The very first thing to remember is that this is a very bad experience
and not something to actively look forward to. However, one must understand it is better to be educated
about it before hand. It has happened to me, and it made me realize that there are great many things that the general public
simply doesn't know about 3-or-more-car pile-up
So here it is...
The write-up is intended to give guidance to those unfortunate enough to end up in a similar situation. By no means is it intended to be an exhaustive reference. The author is not responsible if state or federal authorities come after you. This write-up assumes that you are in the US since laws in other countries can be dramatically different (read: not prone to exploits). The reader assumes all responsibility for his/her actions.
- You must survive the crash.
- You must have liability insurance. Note: unlike the first prerequisite it is still possible for you to learn a lot by reading this even if you have full coverage on your vehicle.
- You must not be in the first or the last car involved. Being in the first car you don't need to worry about anything -- you will be compensated (more on that later). Being in the last car you might as well not read the rest of it since it will be no use to you. You will not be compensated. End of story.
2. Course of Action
Keep this in mind: pick one story and stick to it. You will most probably be recorded when making a statement for the insurance company. Whatever you say immediately at the site will also go into your police report. Courtroom is another place where they might ask you a few questions about the whole ordeal. Avoid having to explain why several of your statements are not consistent with each other. It is entirely possible that you will end up in the situation where your stories will have nothing in common. In this case, you must claim amnesia or repressed memories. (Personal note: it worked in my case, but individual results may vary.)
The state law states that no matter how fast you brake, the person who hits you from behind is at fault since he/she was following too closely. Thus the driver of the first car in the pile-up will never be at fault. We have already established that your car is not at the end of the pile-up, so it will be hit in both front and back. So what follows is that your back end will be covered by the driver behind you. (He was following too closely as well.) But what about the front end?
Before I answer that question lets review the entire crash as a timeline.
- Event 1: The person in front of you brakes suddenly. So having the impaired reaction time that you do, you smack right into their back end.
- Event 2: The person behind you smacks right into your back end. The time elapsed between Event 1 and Event 2 will not in most cases exceed several seconds. Split second is what most people observe.
- Event 3: Depending on the number of cars involved, cars will continue running into back ends of cars directly in front of them.
This is by far the most common pile-up scenario, and it probably occurs in 99% of all cases. The problem with it is that the cost of repair for your front end would come out of your own pocket. Once again, but what about my front end?
Well, there is always that pesky 1%! So read and learn.
- Event 1: The person in front of you brakes. So having the unbelievable, superhuman reaction time that you do you slam on your brakes and come to a complete stop within inches from the car in front.

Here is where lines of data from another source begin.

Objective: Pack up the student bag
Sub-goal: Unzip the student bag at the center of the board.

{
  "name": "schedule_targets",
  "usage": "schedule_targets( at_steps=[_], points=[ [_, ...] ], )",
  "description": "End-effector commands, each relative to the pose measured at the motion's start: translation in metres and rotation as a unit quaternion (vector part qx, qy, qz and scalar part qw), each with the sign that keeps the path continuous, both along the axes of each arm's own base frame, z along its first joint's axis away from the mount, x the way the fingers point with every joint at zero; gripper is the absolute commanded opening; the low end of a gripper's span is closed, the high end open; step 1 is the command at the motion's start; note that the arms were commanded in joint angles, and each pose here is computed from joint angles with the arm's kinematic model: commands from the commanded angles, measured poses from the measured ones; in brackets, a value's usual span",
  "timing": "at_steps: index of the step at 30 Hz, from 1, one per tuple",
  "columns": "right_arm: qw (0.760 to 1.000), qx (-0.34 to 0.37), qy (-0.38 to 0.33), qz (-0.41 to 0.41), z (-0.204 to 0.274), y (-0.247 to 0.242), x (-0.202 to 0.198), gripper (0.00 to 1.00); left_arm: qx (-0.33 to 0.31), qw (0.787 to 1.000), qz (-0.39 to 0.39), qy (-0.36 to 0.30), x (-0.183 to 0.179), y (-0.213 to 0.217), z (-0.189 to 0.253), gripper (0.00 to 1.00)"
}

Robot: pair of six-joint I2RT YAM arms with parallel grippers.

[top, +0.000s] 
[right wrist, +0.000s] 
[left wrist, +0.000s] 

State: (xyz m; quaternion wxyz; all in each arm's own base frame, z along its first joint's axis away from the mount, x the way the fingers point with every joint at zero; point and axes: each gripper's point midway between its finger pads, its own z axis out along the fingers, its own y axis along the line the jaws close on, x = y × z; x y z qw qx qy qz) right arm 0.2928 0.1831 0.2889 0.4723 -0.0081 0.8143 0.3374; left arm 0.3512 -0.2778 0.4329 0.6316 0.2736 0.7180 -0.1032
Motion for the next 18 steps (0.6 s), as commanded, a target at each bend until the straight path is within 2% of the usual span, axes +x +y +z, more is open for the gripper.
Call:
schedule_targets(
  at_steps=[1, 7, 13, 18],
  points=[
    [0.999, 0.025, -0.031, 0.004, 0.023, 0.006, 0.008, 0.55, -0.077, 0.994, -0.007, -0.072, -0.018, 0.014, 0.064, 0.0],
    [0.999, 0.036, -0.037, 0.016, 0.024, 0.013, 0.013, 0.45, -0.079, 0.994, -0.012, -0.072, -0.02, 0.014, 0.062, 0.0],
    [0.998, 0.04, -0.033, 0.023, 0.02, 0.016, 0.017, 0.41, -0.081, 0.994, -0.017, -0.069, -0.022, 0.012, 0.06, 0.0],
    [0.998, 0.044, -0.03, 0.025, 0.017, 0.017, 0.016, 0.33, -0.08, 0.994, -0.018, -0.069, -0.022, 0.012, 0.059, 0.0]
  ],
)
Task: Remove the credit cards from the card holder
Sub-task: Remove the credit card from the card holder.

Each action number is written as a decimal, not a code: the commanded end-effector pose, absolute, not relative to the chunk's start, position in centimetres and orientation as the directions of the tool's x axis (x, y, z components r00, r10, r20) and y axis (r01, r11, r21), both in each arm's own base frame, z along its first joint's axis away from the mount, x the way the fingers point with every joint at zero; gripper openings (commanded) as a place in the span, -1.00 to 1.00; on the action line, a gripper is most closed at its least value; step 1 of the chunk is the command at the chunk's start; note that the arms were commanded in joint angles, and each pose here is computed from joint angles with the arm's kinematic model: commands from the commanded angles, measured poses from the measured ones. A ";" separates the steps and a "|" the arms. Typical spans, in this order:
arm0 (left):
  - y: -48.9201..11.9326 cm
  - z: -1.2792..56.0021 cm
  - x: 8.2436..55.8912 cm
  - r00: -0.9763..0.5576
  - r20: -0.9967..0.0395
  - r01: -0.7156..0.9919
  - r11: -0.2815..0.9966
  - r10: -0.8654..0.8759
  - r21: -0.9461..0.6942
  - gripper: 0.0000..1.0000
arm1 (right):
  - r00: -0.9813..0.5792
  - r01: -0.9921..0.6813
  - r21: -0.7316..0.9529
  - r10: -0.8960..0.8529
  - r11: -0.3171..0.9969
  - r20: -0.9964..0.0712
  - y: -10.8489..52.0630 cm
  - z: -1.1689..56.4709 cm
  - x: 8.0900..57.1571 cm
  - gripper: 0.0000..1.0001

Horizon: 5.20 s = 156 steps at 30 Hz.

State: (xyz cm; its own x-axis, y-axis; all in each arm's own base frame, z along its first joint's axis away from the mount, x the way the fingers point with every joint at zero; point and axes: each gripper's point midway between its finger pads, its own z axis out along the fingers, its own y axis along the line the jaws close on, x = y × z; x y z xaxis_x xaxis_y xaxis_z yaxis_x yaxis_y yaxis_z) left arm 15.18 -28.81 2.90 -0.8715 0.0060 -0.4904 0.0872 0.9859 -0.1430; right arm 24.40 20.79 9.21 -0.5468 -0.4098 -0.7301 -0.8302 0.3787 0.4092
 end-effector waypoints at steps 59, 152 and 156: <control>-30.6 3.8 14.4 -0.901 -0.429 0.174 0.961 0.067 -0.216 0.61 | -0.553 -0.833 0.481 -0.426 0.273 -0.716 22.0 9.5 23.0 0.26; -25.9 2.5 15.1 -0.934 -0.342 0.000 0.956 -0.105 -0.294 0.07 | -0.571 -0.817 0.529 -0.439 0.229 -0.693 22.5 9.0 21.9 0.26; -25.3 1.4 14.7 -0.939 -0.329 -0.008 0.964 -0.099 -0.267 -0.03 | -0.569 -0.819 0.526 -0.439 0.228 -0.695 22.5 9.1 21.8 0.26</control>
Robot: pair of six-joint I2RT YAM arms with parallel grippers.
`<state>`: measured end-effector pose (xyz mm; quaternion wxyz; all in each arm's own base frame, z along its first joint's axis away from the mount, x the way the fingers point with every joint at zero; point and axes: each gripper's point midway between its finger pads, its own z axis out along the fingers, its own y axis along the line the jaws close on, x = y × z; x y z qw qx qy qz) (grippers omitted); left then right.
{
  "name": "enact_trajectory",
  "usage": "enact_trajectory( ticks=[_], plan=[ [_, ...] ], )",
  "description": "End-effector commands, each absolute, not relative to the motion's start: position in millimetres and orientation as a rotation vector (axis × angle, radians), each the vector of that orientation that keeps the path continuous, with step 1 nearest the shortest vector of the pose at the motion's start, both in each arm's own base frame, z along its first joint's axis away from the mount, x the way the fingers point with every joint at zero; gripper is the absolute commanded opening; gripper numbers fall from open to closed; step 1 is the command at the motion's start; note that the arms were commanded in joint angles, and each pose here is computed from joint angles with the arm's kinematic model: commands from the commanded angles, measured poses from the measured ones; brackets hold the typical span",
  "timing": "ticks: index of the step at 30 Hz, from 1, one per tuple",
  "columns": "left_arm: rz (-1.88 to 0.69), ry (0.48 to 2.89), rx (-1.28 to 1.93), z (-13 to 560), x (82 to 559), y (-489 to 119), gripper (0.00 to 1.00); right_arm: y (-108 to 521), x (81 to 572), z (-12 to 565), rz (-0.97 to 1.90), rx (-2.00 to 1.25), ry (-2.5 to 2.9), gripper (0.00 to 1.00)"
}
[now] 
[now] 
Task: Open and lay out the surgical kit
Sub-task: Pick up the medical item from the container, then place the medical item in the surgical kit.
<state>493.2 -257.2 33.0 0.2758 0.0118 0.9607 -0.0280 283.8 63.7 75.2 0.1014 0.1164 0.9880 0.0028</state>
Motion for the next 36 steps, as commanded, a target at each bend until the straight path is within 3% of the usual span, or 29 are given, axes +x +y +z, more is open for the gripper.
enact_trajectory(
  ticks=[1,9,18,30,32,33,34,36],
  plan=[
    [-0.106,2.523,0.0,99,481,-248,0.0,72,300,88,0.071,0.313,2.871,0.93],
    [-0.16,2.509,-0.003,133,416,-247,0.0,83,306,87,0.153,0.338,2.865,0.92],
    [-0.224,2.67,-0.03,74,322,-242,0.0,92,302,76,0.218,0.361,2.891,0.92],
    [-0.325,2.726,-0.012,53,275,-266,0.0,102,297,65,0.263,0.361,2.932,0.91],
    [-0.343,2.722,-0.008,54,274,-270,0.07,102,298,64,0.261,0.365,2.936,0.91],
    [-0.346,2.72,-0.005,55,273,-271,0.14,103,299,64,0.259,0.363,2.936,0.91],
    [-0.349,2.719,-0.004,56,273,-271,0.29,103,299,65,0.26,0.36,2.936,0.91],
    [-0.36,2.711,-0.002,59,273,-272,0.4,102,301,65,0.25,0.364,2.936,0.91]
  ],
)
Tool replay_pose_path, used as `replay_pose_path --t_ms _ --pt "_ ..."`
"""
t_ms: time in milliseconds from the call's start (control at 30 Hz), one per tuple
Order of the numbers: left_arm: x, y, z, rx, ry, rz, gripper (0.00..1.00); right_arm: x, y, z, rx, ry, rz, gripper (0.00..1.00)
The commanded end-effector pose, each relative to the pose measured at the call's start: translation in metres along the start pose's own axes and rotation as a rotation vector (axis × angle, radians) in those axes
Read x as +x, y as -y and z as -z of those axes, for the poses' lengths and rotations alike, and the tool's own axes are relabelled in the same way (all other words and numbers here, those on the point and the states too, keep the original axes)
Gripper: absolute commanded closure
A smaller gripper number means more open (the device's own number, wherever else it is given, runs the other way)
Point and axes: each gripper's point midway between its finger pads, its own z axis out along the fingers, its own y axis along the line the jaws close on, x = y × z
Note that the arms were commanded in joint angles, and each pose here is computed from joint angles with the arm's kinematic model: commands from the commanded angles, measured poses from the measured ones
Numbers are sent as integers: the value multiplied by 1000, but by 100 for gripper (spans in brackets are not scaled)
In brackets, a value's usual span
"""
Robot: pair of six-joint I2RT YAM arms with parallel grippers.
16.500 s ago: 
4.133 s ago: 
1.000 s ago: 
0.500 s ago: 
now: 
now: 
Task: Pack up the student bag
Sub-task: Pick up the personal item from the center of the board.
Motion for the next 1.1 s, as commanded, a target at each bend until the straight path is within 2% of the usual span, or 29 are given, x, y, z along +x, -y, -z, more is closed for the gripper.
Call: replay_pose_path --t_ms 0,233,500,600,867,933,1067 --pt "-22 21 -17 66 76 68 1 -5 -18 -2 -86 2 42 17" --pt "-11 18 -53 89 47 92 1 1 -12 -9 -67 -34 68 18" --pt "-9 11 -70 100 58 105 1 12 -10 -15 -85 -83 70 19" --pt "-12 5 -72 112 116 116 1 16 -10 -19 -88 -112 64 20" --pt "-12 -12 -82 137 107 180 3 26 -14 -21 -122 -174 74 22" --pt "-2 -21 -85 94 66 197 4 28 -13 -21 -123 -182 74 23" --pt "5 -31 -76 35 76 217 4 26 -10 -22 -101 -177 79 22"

- Event 2: The person behind you smacks right into your back end. The time elapsed between event 1 and event 2 will not in most cases exceed several seconds. Split second is what most people observe.
- Event 3: After your back end is impacted you are literally thrown into the car in front of you. Your front end finally comes with in contact with the car in front of you.
- Event 4: You get the point.
As you can see, in this one percent of cases the person behind you is to blame for both front and back end damage to your vehicle. You, my friend, are set!
3. How is this possible?
First, that 1% of all cases actually does occur in real life. You can easily increase the chances of it occuring to 100% by shamelessly lying. Second, other passengers' experiences would be nearly identical in both timelines. The driver behind you cannot know whether your front end has been wrecked. The order of two impacts will be different for you, but since you are the only one having experienced both impacts other drivers' statements will have no bearing on your story. Third, even though you are violating the law by making false statements, you are not violating any laws of physics which would make your story impossible. Fourth, it has been done successfully!